1 Corinthians 1: 4-9

 

I read “God is faithful” and the truth popped into my head.

 

“Doubting yourself is the same as doubting Me.”

 

I was content deciding I was confident in God and His timing but that I just wasn’t confident in myself.

 

I am God’s.

 

I believe He can do ALL THINGS.

 

Yet there I was this morning doubting me, a vessel of the Holy Spirit.

 

I want His thoughts to be my thoughts, that means truly believing these things that are in my head are of Him.

 

He showed me last month that He does reveal the things that are not of Him to me. He showed me the lies I was believing about myself. I did not understand why that was needed last month but now it makes sense. It was a time where my trust in hearing God’s voice and deciphering His thoughts with my own and the enemies grew so much!

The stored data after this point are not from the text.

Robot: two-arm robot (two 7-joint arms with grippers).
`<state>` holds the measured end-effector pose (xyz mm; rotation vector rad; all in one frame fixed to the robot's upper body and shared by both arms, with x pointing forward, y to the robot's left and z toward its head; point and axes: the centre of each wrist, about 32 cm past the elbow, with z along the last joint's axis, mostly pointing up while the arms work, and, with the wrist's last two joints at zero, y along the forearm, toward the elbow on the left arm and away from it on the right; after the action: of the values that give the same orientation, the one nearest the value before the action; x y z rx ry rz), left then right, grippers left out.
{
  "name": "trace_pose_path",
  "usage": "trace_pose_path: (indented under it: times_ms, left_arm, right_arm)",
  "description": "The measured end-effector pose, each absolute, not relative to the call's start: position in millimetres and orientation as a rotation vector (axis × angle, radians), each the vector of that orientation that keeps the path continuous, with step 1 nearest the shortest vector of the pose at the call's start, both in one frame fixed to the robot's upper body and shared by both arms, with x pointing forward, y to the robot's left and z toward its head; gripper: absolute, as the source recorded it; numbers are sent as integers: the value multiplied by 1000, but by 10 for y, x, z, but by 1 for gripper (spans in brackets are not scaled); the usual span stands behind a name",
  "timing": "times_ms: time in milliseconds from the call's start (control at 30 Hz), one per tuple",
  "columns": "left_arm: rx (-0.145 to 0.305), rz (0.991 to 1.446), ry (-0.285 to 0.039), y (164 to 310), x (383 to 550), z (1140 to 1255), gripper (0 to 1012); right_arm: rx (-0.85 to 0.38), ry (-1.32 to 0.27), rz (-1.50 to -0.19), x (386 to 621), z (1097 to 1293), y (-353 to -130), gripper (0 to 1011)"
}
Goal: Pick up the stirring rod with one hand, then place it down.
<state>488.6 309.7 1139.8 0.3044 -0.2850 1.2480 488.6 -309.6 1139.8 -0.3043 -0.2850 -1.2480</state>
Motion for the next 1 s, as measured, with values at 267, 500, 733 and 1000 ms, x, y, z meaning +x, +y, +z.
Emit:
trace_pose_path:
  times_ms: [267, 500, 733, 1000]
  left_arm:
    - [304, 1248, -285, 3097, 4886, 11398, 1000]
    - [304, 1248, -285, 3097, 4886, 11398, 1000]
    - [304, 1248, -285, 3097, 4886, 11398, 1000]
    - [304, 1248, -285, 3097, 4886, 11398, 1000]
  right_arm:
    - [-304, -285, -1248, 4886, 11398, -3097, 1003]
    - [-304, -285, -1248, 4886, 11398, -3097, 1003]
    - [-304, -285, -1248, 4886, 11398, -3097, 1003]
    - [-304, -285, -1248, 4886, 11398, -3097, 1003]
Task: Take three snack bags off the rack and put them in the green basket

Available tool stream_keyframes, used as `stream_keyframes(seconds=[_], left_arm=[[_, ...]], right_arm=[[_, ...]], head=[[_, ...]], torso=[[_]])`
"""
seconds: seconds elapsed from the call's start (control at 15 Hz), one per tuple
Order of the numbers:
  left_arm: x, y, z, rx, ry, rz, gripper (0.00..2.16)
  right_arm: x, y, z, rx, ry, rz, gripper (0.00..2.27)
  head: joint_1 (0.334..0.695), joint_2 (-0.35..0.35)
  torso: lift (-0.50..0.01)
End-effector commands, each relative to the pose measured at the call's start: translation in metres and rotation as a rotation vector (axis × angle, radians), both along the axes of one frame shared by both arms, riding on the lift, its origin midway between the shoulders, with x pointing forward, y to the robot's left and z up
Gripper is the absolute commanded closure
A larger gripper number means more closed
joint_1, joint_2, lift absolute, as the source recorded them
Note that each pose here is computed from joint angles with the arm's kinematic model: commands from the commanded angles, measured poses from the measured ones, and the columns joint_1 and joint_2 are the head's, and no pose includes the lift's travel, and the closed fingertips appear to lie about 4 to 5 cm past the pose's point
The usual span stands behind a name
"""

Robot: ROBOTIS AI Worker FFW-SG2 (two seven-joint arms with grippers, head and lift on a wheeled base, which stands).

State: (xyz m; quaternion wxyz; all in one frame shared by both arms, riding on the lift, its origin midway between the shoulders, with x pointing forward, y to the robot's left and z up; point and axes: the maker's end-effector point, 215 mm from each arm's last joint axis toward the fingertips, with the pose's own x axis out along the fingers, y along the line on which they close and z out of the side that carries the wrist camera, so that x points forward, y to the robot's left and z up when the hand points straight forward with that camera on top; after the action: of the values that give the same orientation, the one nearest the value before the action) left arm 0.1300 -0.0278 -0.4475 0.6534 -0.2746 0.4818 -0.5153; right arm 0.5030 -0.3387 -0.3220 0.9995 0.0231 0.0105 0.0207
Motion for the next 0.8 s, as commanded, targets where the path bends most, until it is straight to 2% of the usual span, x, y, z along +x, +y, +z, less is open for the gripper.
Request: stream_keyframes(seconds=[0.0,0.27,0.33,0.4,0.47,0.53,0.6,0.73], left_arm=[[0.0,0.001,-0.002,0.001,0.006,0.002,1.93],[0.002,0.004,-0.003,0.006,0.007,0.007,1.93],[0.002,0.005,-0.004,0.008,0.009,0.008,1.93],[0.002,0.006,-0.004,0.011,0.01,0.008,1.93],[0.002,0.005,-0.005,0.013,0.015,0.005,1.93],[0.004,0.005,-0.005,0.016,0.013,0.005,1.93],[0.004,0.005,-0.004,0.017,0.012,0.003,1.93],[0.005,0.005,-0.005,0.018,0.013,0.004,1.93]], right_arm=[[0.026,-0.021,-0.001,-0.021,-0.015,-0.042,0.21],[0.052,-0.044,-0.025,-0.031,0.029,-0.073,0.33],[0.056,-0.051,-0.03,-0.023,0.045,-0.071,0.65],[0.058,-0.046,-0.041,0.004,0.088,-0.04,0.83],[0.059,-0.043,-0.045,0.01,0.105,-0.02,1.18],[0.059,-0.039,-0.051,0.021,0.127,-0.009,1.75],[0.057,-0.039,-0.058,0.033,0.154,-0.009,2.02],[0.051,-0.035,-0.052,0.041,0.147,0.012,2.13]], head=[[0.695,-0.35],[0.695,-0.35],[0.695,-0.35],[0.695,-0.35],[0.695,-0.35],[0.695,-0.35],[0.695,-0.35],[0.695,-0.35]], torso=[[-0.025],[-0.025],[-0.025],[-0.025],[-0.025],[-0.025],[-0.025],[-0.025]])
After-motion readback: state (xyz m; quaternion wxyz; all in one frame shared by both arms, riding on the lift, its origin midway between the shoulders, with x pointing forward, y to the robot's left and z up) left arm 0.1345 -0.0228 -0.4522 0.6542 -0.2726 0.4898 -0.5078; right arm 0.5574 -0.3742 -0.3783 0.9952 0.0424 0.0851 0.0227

As soon as I spoke out that what I was hearing was lies I was set free from a negative mindset. 

 

P.S. I just realized this as I was writing this blog, external processing for the win!

 

I want to end this blog with restating the truth God told me about me that is also true about all who follow Him.

 

Doubting yourself is the same as doubting God.

 

Don’t doubt the work God can do through you and for you.

 

He is a loving father who won’t lead you astray.

 

If He is calling you to something don’t question if you will be able to do it because He will MAKE you able to do it.